Is $\Bbb R^2$ a subspace of the complex vector space $\Bbb C^2$

Question

I am attempting to illustrate whether or not $\mathbb{R}^2$ is a subspace of the complex vector space $\mathbb{C}^2$. Originally my intuition said yes, because we can write any real number as a complex number where $b=0$, ie we can write $2 \in \mathbb{R}$ as $2=2+0i$.

However, this is apparently incorrect, and the example in my book shows that this would suggest that $i(1,1) = (i,i) \in \mathbb{R}^2$ and thereby yielding a contradiction.

I guess I don't understand the above argument. Is it because $\mathbb{R}^2$ is not closed under multiplication when we consider a scalar $a \in \mathbb{F}^2,$ where $\mathbb{F}$ represents a field of $a \in \mathbb{R}^2$?

Any help would be appreciated.

Answer 1

It depends on your field. If $\Bbb F=\Bbb R$ then $\Bbb R^2$ is indeed a subspace.

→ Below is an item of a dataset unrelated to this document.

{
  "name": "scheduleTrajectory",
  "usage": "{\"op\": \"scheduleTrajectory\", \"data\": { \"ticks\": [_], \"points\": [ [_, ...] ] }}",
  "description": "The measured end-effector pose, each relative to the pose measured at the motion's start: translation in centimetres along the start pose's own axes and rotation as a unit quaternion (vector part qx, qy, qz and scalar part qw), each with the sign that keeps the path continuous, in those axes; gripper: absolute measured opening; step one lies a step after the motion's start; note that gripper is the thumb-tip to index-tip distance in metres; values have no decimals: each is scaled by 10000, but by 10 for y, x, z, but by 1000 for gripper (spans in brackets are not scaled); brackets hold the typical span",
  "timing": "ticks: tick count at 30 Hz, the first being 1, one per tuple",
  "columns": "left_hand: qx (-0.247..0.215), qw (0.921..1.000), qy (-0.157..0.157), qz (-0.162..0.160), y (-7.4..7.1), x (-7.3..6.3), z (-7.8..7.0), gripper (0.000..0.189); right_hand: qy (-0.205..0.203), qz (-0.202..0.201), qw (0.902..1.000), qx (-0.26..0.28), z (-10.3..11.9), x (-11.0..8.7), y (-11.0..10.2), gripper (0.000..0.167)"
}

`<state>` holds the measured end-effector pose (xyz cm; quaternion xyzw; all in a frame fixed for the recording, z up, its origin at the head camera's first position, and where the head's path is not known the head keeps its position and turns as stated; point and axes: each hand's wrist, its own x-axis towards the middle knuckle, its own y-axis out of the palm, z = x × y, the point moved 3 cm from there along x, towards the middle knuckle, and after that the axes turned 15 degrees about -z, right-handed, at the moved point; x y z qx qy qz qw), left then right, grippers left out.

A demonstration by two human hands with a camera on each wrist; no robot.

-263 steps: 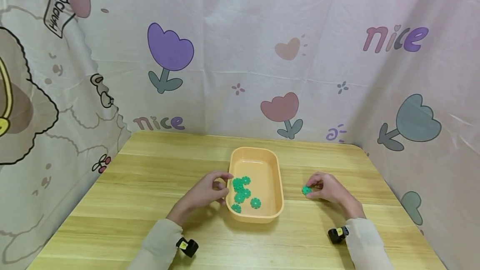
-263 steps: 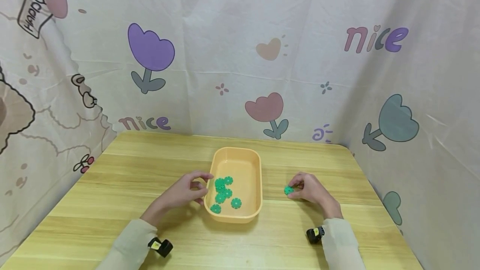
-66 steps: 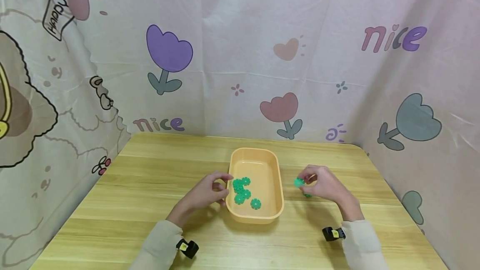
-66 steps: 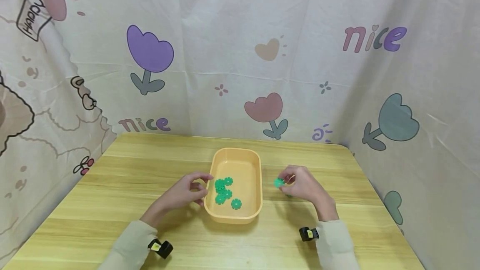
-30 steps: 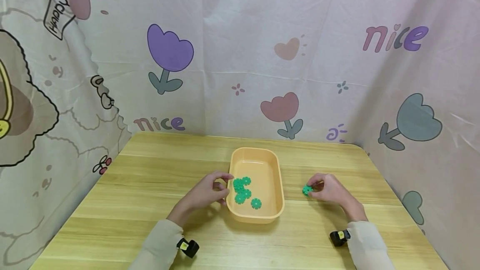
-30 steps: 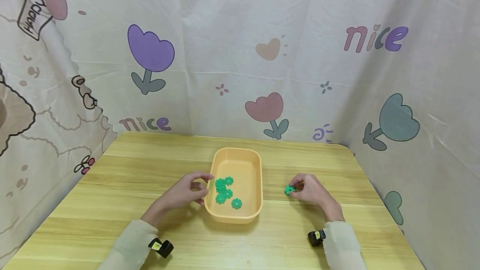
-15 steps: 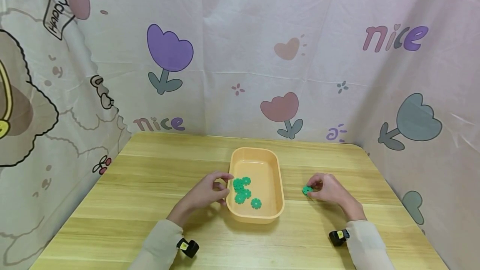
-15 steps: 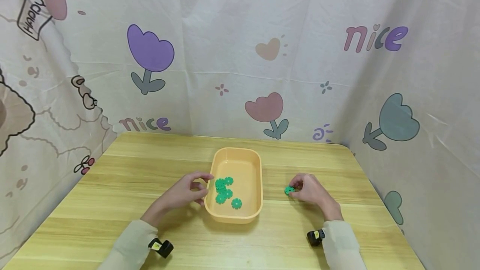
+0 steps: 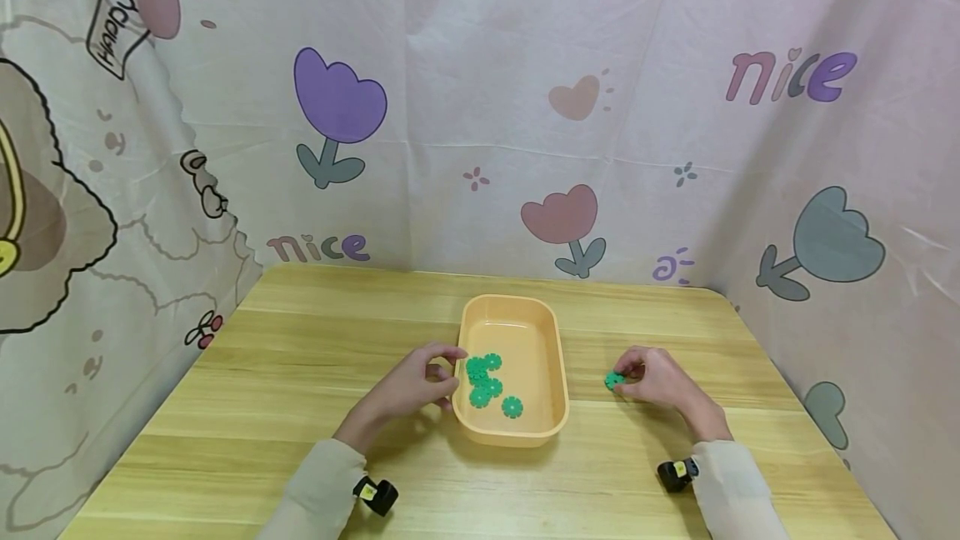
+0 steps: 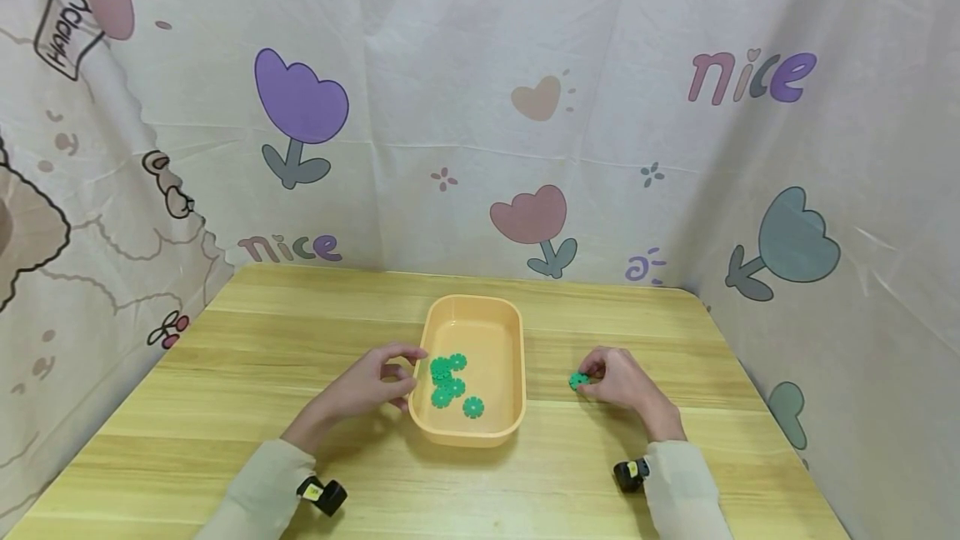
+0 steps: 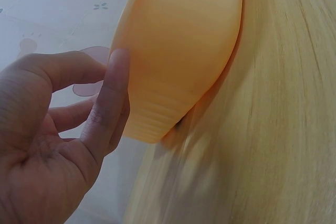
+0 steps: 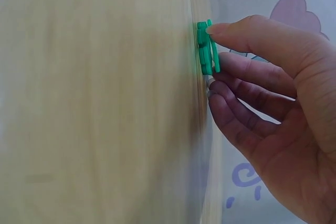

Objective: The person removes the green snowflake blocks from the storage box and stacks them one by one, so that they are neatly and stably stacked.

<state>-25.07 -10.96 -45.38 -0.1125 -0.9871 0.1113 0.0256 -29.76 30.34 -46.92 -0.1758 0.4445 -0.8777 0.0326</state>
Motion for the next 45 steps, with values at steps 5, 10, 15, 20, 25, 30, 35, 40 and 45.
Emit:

If $\Bbb F=\Bbb C$ then $\Bbb R^2$ is NOT a subspace.

Answer 2

To say that $\mathbb{R}^2$ is a $\mathbb{C}$-subspace of the $\mathbb{C}$-vector space $\mathbb{C}^2$ implies that \begin{equation} \forall \alpha \in \mathbb{C}, \forall x \in \mathbb{R}^2, \quad \alpha \cdot x \in \mathbb{R}^2 \end{equation} since a vector space must contain the result of any of its vectors multiplied by any of the scalars.

With $\alpha = i$ and $x = (1, 1)$ we find a vector $\alpha \cdot x = (i, i)$ which is not an element of $\mathbb{R}^2$.